Ignore the pictures in the data below and set down exactly the lines from its first line through the line containing "An exercise in".

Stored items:
**********
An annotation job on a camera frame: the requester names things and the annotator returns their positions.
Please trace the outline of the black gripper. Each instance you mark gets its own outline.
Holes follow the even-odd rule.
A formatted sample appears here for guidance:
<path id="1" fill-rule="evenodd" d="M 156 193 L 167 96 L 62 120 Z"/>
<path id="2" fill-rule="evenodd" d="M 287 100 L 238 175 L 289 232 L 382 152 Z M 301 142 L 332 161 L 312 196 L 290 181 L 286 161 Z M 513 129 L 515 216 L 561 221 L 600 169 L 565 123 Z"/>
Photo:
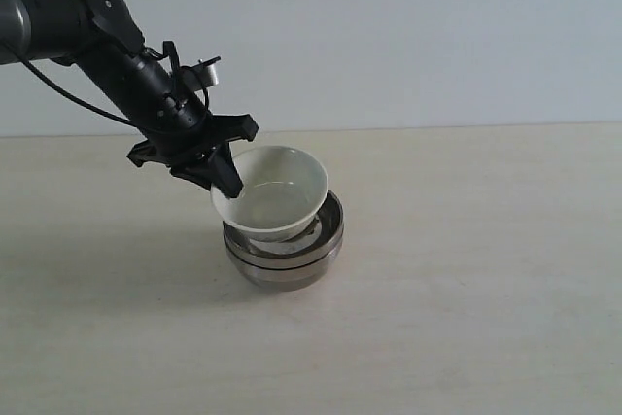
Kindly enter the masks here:
<path id="1" fill-rule="evenodd" d="M 229 199 L 239 196 L 243 182 L 229 144 L 255 139 L 251 115 L 212 113 L 151 57 L 80 54 L 77 66 L 140 128 L 173 177 Z"/>

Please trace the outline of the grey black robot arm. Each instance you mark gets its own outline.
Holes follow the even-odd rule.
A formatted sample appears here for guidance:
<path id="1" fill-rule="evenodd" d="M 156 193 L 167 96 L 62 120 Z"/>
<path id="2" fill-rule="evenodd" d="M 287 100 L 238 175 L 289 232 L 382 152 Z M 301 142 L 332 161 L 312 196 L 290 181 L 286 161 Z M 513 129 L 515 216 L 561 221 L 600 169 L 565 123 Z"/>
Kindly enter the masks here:
<path id="1" fill-rule="evenodd" d="M 127 155 L 134 165 L 160 163 L 228 198 L 242 191 L 229 144 L 254 140 L 259 127 L 250 115 L 210 111 L 216 58 L 188 66 L 171 41 L 147 47 L 123 0 L 1 0 L 2 63 L 42 59 L 78 66 L 144 135 Z"/>

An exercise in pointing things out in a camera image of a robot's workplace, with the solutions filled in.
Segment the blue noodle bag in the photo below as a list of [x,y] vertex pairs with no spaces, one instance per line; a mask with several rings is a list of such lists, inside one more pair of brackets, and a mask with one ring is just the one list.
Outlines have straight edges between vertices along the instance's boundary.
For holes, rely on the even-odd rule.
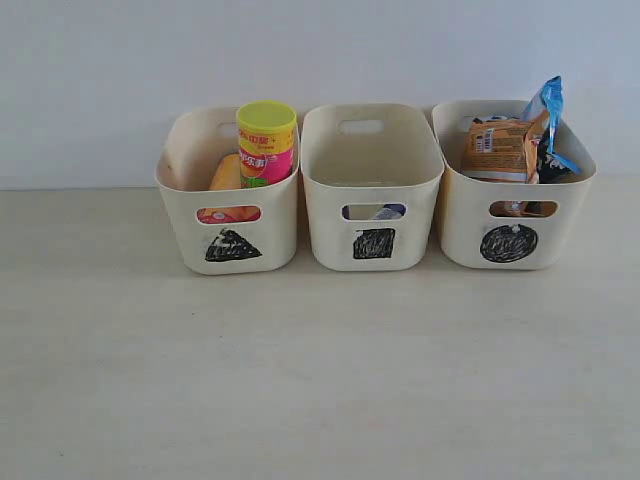
[[549,126],[538,149],[538,184],[560,183],[580,172],[577,164],[555,151],[556,133],[560,125],[563,105],[562,79],[556,76],[544,83],[520,115],[512,117],[525,119],[543,110],[550,114]]

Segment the yellow chips can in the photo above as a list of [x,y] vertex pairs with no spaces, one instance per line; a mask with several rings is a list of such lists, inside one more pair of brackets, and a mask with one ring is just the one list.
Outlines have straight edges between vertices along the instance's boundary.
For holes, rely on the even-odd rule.
[[[240,156],[237,153],[224,156],[218,163],[210,182],[210,191],[241,189]],[[256,206],[202,208],[197,219],[203,224],[243,223],[258,220],[261,210]]]

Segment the left cream bin, triangle mark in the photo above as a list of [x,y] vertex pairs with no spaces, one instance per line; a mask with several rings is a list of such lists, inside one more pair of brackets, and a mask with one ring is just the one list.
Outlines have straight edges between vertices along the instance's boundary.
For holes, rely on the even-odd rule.
[[[297,249],[299,156],[273,185],[211,191],[219,161],[238,150],[235,107],[202,108],[175,120],[155,170],[183,261],[203,275],[262,272],[286,265]],[[253,221],[207,223],[202,210],[256,207]]]

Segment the middle cream bin, square mark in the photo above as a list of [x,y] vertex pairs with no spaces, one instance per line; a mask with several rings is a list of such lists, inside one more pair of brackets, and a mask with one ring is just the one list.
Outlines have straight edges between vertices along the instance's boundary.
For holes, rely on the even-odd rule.
[[[444,162],[425,114],[402,104],[324,105],[300,142],[312,252],[336,271],[394,271],[425,254]],[[372,216],[406,207],[397,220]]]

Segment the white blue milk carton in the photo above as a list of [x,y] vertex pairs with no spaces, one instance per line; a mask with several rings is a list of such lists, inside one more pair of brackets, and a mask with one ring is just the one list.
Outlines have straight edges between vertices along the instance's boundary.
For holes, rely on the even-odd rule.
[[406,207],[402,204],[385,204],[372,216],[372,220],[385,221],[397,220],[404,216]]

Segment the right cream bin, circle mark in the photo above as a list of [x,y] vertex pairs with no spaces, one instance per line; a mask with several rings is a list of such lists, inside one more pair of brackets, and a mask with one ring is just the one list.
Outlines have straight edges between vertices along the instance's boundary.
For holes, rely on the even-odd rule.
[[[555,150],[577,163],[580,172],[555,184],[508,184],[477,181],[460,173],[471,120],[492,114],[517,116],[525,100],[463,100],[441,103],[431,111],[434,136],[445,164],[434,224],[444,254],[478,269],[537,270],[560,257],[596,175],[596,164],[582,142],[562,121]],[[547,217],[494,216],[500,201],[550,203]]]

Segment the pink Lays chips can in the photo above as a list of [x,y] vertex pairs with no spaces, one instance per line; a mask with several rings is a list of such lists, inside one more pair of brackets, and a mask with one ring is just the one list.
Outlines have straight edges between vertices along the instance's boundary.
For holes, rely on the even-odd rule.
[[255,101],[238,109],[236,124],[241,186],[258,188],[287,178],[294,162],[296,111],[278,101]]

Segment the orange noodle bag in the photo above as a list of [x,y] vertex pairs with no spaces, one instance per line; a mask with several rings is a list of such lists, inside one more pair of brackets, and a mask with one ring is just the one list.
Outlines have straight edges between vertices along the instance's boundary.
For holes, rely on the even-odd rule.
[[493,183],[538,184],[538,149],[549,126],[543,110],[533,117],[476,117],[471,121],[460,172]]

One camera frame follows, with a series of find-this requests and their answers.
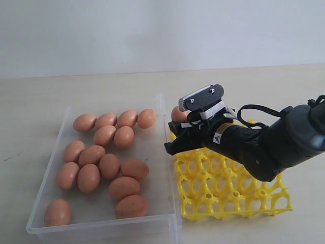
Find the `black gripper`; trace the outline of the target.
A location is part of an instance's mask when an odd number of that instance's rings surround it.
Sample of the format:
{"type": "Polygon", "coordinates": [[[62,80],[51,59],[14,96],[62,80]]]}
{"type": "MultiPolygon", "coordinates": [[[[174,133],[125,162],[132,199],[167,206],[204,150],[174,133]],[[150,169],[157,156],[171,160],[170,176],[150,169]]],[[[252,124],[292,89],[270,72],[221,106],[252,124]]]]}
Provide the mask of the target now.
{"type": "Polygon", "coordinates": [[[221,116],[203,121],[200,126],[190,123],[171,121],[170,131],[178,135],[172,142],[164,144],[166,152],[173,156],[178,153],[207,148],[226,156],[238,163],[243,163],[245,143],[255,139],[259,129],[247,128],[234,124],[234,121],[221,116]]]}

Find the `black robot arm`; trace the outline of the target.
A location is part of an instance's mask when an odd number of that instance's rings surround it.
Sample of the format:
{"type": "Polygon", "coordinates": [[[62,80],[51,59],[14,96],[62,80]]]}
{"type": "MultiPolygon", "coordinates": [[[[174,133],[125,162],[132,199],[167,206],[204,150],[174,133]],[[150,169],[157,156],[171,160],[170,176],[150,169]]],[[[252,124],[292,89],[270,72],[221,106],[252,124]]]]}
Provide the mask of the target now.
{"type": "Polygon", "coordinates": [[[198,109],[188,115],[187,123],[170,122],[176,136],[165,143],[166,152],[175,155],[207,148],[240,164],[256,179],[271,182],[283,170],[324,152],[324,96],[307,104],[275,111],[262,105],[248,104],[278,118],[272,125],[249,123],[220,101],[211,107],[208,119],[198,109]]]}

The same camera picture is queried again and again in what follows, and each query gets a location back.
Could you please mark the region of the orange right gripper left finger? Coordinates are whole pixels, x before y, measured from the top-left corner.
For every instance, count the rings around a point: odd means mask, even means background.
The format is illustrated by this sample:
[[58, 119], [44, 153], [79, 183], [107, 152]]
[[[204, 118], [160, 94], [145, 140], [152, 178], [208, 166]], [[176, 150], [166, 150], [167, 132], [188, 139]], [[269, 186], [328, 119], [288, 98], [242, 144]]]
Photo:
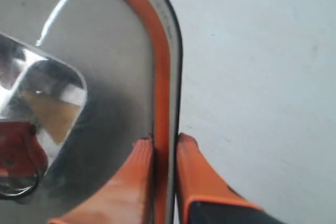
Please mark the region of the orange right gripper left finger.
[[94, 195], [48, 223], [150, 223], [154, 148], [139, 139], [116, 174]]

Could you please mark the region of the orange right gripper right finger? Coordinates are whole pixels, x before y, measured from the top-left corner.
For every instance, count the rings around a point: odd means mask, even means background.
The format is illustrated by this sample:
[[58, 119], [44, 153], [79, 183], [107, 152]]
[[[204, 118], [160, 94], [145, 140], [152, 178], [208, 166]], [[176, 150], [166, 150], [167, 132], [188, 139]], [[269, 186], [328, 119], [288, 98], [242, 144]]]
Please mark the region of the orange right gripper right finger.
[[184, 133], [176, 146], [176, 194], [180, 223], [280, 223], [236, 193]]

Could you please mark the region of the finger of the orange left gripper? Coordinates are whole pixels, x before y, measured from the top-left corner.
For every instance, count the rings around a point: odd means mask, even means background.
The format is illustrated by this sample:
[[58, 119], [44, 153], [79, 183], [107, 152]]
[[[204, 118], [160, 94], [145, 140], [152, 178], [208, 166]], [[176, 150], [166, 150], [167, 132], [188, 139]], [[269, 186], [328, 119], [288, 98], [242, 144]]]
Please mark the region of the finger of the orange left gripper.
[[1, 176], [43, 175], [48, 158], [30, 122], [1, 121]]
**********
Written response:
An annotation job on a camera frame: the requester names things and the annotator returns their positions.
Please trace the outline of the black gripper. Each instance you mark gets its own outline.
Holes follow the even-odd rule.
A formatted sample appears here for guidance:
<path id="1" fill-rule="evenodd" d="M 156 193 L 167 96 L 62 120 Z"/>
<path id="2" fill-rule="evenodd" d="M 287 100 L 238 175 L 289 232 L 382 152 Z M 301 142 L 332 161 L 312 196 L 290 181 L 286 161 Z M 513 129 L 515 216 L 561 221 L 600 169 L 565 123 Z"/>
Photo:
Kindly enter the masks here:
<path id="1" fill-rule="evenodd" d="M 229 199 L 239 196 L 243 182 L 229 144 L 255 139 L 251 115 L 212 113 L 151 57 L 80 54 L 77 66 L 140 128 L 173 177 Z"/>

Please trace the outline of the grey black robot arm. Each instance you mark gets its own outline.
Holes follow the even-odd rule.
A formatted sample appears here for guidance:
<path id="1" fill-rule="evenodd" d="M 156 193 L 167 96 L 62 120 Z"/>
<path id="2" fill-rule="evenodd" d="M 287 100 L 238 175 L 289 232 L 382 152 Z M 301 142 L 332 161 L 312 196 L 290 181 L 286 161 Z M 513 129 L 515 216 L 561 221 L 600 169 L 565 123 Z"/>
Kindly enter the masks here:
<path id="1" fill-rule="evenodd" d="M 127 155 L 134 165 L 160 163 L 228 198 L 242 191 L 229 144 L 254 140 L 259 127 L 250 115 L 210 111 L 216 58 L 188 66 L 171 41 L 147 47 L 123 0 L 1 0 L 2 63 L 42 59 L 78 66 L 144 135 Z"/>

An exercise in pointing things out in a camera image of a robot's workplace, with the solutions filled in.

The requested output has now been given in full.